I stared at the corn rows on top of his bowed head, thinking this guy vacillates from dead silence, to deadly innuendo, to high drama rather quickly. I wanted to know more about what he meant regarding the inconceivable consequences of failure, but I feared that this would only thrust me deeper into perjury on the witness stand one day.
So, instead of asking for more details, I figured, what the hell, I need money. This guy has some. Let’s see where this leads. I kept my questions to myself, and we drew closer as I pulled out the preliminary paperwork.
Chapter 2
And that’s how I ended up strutting toward the Swann Diamonds corporate headquarters the following Monday morning in a cute little, tight-as-hell blue sheath, topped with a matching short-cropped jacket.
I’d driven the Mazda3 (for which I was also in debt up to my eyeballs) instead of my Ninja, for my first day at work, wanting to look as legitimate as possible.

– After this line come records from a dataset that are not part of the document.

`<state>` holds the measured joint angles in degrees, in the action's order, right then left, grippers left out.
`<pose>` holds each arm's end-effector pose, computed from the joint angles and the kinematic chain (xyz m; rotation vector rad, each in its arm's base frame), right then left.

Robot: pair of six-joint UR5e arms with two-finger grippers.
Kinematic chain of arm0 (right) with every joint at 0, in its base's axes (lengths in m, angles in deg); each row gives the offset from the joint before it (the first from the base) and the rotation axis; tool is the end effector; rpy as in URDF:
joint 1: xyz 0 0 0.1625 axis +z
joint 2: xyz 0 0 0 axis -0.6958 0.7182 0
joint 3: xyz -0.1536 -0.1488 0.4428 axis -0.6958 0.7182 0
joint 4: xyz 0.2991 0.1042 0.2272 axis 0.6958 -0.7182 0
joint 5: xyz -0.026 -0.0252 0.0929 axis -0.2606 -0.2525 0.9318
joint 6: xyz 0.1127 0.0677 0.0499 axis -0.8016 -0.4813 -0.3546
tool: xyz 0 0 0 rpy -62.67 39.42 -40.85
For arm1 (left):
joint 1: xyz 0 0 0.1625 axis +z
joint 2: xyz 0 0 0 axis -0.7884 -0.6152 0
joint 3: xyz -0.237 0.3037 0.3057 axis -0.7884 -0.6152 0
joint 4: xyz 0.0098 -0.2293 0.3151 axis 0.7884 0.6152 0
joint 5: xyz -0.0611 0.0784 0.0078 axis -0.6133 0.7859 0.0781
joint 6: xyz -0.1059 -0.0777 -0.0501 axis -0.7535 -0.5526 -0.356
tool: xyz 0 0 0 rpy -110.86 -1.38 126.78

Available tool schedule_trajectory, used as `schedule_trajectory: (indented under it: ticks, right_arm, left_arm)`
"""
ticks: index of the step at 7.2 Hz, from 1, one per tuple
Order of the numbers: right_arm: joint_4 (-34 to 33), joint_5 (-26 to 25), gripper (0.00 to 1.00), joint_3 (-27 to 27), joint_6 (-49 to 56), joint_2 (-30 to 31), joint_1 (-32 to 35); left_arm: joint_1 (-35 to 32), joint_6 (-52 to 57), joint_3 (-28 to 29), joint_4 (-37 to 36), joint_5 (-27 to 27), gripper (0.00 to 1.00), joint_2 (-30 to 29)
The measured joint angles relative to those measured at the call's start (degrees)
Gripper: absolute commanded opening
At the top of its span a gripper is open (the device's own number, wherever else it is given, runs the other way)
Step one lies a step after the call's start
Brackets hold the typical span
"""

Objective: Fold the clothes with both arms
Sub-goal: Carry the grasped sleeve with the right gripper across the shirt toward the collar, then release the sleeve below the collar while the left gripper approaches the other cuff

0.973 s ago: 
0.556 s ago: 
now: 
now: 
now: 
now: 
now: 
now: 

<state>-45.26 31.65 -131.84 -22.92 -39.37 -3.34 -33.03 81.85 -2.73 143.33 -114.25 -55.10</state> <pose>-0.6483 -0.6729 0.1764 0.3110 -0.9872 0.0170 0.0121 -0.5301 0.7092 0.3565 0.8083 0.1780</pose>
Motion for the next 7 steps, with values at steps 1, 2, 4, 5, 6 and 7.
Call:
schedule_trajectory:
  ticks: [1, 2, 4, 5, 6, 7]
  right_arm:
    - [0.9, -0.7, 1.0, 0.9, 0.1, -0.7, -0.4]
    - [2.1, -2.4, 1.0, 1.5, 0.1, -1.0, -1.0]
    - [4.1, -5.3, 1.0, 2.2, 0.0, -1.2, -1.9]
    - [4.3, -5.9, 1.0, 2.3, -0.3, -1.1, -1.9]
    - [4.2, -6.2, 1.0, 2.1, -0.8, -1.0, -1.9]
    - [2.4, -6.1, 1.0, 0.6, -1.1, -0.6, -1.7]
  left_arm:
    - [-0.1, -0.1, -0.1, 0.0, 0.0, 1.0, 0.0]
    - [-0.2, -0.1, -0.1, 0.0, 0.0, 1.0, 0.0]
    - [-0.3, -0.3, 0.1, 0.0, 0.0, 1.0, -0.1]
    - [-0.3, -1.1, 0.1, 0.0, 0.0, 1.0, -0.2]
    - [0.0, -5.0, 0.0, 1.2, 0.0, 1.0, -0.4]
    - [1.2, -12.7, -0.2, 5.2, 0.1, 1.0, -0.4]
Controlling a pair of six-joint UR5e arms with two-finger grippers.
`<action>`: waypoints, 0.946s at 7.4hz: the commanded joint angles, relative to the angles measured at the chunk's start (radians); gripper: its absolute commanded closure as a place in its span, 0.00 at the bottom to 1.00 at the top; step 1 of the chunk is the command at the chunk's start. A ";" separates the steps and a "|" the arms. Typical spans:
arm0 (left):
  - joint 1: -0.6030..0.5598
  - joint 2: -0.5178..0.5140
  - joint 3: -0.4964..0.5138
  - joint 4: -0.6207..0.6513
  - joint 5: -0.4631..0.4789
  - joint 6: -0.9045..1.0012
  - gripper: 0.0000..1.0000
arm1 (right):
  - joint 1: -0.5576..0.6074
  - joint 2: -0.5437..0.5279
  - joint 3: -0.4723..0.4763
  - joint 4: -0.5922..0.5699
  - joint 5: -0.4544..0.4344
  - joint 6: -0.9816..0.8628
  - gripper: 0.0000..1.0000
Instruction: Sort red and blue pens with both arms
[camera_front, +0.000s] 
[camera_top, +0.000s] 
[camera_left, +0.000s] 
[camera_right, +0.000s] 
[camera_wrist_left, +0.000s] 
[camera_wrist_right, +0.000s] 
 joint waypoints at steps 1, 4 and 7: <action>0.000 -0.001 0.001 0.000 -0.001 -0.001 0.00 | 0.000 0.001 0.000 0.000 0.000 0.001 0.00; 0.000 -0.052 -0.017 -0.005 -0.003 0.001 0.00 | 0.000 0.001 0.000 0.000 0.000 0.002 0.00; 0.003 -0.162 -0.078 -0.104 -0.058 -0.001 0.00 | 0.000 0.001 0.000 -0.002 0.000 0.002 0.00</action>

After going around and around in the parking garage a half block away, I finally found a spot—a small opening on the roof. I slid in the nose of my cute little Mazda, and tucked my parking ticket under the front seat for safekeeping. Then I grabbed my leather briefcase, slung my fake designer handbag over my shoulder, and made my way in my wickedly high heels down the three flights of stairs towards Central One, the ostentatious address of the Swann Diamond Company.